Thanks a lot for this video and others! I watched them all and they were a great study aid for my calculus exam earlier today!

THANK YOU. thank you thank you thank you thank you thank you thank you!!!!! ah i have a calc final tomorrow and didnt understand this ALLLLL SEMESTERRRR until NOW!!! thank you very very much

Alright you gangsta, because that's what you are, go get a job teaching for christ sake. My professor at UIUC, top 6 engineering school in the world, teaches at an efficiency level nearly half of this. He makes millions, and you deserve that money you guru gansta

Nice, practical and clear teaching.

this is awesome! i have my end of year test on monday. this helps a lot :D

@twoheadsarebetter How'd your test go?

@nehochcaz OMG it went reallly good!!!! :D thanks you so much, i actually recapped most of the things i needed to know :) also i recommended you to lower year levels in my highschool ;) 

Wow... it seems so much simpler here! Thanks so much for explaining!!

But is it possible to do this without a calculator? Because my teacher's always telling us about not using calculators for problems... if we are tested on it it will have to be with calculators right??

Yes thank you for this help.
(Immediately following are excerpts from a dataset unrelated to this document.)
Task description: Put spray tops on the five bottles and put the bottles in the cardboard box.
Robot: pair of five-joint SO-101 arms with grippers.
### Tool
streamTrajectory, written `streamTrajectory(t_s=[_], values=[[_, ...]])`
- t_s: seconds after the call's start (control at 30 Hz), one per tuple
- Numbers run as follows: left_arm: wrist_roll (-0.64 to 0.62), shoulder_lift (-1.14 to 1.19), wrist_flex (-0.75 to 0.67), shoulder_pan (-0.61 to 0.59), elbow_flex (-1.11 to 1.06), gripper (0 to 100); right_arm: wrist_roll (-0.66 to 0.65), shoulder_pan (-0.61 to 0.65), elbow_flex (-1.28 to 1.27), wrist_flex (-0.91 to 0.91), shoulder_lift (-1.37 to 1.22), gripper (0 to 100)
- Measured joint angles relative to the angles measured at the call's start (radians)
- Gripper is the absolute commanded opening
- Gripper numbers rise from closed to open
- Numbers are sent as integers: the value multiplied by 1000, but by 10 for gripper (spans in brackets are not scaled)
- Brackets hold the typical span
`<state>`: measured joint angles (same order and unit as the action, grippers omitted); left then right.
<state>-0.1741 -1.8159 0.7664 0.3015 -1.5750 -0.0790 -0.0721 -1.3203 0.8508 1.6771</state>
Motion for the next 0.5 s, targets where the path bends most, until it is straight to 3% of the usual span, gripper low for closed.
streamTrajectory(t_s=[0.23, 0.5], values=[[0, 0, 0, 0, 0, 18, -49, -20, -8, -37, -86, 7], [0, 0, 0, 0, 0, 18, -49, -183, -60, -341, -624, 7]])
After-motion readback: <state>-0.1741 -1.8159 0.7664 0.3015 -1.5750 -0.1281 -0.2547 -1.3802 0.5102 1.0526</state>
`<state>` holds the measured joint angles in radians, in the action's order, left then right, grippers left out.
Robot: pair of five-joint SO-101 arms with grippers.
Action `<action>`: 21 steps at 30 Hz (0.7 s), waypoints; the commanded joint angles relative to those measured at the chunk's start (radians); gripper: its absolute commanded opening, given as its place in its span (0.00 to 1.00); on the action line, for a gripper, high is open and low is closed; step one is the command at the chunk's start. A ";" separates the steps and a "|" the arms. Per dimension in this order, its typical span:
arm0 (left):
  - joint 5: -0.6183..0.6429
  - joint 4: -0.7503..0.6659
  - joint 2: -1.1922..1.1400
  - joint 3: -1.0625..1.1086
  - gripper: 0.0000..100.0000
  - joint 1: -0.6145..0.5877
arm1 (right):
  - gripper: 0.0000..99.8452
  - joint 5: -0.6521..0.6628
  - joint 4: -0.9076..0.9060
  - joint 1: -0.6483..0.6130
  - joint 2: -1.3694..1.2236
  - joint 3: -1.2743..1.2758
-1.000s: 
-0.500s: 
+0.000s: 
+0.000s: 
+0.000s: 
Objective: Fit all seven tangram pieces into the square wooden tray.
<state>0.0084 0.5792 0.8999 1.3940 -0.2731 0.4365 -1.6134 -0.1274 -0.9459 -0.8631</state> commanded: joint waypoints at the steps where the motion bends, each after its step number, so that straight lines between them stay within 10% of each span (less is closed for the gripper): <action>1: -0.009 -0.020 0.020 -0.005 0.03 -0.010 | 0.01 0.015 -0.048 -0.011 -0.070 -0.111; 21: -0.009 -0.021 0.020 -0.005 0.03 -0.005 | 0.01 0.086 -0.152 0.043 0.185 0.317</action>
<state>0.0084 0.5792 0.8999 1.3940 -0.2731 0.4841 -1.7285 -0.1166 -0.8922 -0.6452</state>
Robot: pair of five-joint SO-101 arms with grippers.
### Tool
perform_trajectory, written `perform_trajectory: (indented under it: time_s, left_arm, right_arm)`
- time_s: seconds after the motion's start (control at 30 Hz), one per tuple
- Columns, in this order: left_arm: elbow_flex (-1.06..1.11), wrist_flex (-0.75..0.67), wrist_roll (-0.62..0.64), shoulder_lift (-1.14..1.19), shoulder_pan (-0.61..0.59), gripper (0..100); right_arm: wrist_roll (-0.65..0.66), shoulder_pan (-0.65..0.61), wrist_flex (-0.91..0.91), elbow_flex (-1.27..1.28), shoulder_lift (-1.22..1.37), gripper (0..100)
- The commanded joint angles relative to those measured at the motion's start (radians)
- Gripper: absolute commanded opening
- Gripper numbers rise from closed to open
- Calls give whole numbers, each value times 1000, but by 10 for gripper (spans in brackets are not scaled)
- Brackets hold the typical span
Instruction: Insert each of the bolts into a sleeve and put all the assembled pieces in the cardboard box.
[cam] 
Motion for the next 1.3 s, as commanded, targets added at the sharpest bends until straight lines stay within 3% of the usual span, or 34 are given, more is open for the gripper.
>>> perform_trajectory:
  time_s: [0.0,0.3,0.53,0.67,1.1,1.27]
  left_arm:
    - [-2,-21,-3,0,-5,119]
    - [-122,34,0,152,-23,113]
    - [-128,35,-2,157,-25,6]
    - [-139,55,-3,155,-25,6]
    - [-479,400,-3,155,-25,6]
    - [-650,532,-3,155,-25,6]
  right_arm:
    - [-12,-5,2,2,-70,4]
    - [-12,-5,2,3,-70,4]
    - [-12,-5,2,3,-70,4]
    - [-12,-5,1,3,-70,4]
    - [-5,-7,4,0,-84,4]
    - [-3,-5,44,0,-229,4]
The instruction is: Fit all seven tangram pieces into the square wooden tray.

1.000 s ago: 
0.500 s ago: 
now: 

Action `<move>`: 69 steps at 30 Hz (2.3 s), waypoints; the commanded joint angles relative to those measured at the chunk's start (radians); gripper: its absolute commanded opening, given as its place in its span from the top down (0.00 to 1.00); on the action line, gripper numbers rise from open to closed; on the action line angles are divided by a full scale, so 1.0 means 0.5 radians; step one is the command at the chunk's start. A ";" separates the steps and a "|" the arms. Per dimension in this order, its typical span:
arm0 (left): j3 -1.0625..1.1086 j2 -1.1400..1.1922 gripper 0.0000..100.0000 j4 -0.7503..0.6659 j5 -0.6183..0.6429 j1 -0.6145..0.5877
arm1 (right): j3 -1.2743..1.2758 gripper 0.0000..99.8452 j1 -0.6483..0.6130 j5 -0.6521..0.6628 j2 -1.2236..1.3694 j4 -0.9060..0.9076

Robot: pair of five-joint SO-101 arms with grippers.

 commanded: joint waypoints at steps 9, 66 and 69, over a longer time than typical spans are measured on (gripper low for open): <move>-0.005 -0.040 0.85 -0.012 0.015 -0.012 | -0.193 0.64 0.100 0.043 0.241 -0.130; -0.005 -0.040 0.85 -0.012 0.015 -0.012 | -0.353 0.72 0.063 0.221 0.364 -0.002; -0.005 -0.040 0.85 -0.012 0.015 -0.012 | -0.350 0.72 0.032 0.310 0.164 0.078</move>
My math prof is very hard to understand and its nice to have a someone teaching me in my own language.

What if you have to calculate multiple zeros?

well i'm not getting an A in calc, but at least i am passing thanks to these videos.

i go to the worst college EVER... i asked my prof for help and they told me to search online and ushered me out of their office... i even made an appt.

you are a total grade saver!! thank you SO much for taking the time to put stuff like this up! youre a genius! :)

can you be my math teacher?

whywhywhyyyy can't my teacher explain like this??

thank you a million!

if your X1 is 3, shouldn't your X2 be 2.76739173 - (2.76739173)^7 - 1000/ 7(2.76739173)^6?

Since for X1 you're essentially plugging 3 into all the XN variables.

when am i going to stop computing of the values of x?

@maiie5 whenever you want

@patrickJMT ...Or write a computer program so you can get the best possible value for x without having to continually write out each iteration.

@patrickJMT You stop when successive approximations of x sub n and x sub n+1 agree to the number number of deciamal places you need accurate in your aproximation.

@maiie5 You stop computing the values when there's no change in the Xn's, if you know what I mean. If X5, X6, X7, and X8 are all the same, you know that you've found your solution. Try putting it into excell and you'll see what I'm talking about.

@maiie5 You can stop when x(n) and x(n+1) agree to eight decimal places.

Wow !! I'm having an exam today, and there was no videos explaining this method in french.

I'm belgian and speak french but understand english, you speak and pronounce good enough for me to understand you.

I'm bad at maths and my teacher too at explaining.

I was desperate of being questionned on this method but I understood everything thanks to you and my stress has lowed down a lot. Now i'm more confident for my exam, even if this method won't be asked. TY a lot, i'll follow you on youtube.

THE only thing i dont uderstand is how do u know X1=3. U said either one of them. So we could use 2 or 3 and get the same answer?? Could someone reply please THX

@hossein1413

X1 can be anything you want it to be (in this situation, not in a situation like sin or cos), the numbers you calculate will get closer and closer to the x-intercept, no matter where you start.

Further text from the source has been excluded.